After those seven iterations of the initial FDM platform, Stratasys had its first product on the market and Crump would count the first instance where an idea would force him out of his comfort zone. Later, he would reverse this process, buying into the idea that being out of one’s comfort zone could help generate ideas. His persistence with this technique would last the duration of his career, representing a quirk in his personality and making for a captivating anecdote at the 2016 AMUG Conference during a fireside chat with industry consultant Todd Grimm. Just 48 hours before his first day retired, Crump stood by it.
While bouts of creativity are all to do with frequencies in one’s head and drifting into daydreams, expanding one’s comfort zone is considered the key to adapting to new and awkward situations. The idea in the first instance – the invention of FDM – was enough to test Crump’s comfort zone as he entered into a ‘new reality’, while throughout his career he has felt compelled to ‘do things within the law, but outside of the rules’ to expand his comfort zone.

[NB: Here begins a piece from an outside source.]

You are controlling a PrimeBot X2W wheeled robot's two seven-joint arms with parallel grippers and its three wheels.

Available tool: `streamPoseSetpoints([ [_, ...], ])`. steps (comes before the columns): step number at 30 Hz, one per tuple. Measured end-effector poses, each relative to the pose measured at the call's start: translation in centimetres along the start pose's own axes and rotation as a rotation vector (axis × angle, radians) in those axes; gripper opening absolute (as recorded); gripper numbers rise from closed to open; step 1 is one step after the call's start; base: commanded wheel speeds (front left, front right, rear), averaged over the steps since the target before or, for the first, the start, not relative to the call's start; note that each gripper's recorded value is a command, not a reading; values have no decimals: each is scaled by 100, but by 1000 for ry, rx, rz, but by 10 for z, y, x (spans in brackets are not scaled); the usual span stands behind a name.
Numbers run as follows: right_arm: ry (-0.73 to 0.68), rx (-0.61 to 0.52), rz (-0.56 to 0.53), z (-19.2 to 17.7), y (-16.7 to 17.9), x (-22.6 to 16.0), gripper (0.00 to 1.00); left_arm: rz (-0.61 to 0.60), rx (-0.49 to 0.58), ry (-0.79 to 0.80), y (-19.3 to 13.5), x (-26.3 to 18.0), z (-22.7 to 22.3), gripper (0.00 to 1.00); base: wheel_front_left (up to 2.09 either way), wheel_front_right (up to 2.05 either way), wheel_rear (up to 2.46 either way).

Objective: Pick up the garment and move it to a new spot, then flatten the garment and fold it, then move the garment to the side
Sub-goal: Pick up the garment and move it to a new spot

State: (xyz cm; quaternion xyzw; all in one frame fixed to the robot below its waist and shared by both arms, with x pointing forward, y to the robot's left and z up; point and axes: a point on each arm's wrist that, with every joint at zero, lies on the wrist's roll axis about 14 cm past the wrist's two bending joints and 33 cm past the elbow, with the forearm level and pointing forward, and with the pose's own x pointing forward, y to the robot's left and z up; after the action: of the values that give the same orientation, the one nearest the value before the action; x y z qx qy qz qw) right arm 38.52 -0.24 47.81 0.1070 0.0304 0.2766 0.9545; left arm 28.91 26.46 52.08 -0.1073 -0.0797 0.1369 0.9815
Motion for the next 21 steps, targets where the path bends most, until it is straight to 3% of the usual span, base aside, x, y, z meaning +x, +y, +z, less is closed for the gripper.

“You come back to work, look at an uncomfortable situation and say, ‘that’s nothing compared to running with the bulls, or staring at a shark in the cages down in Cape Town, or looking 1,000 feet down while mountain climbing and jumping from one gap to another.”
Over the last 30 years, Crump has done all of those things. Literally and figuratively.
Climbing the mountain
The beginnings of Stratasys, like many tech start-ups, emerged inside a garage, with the Crumps tinkering with their early FDM machines in the evening after working jobs that paid in the day. Stratasys’ first foothold on the way to being a company with two headquarters in Minnesota and Israel, 2,000 employees and one of the largest product portfolios in the industry was its exhibitor debut at the IMTS trade show in Chicago. Marketing efforts have evolved dramatically since this showing, but the Crumps, along with the first employee not to belong to their household, were able to coax crowds with a simple sign that read ‘LIVE Prototyping’.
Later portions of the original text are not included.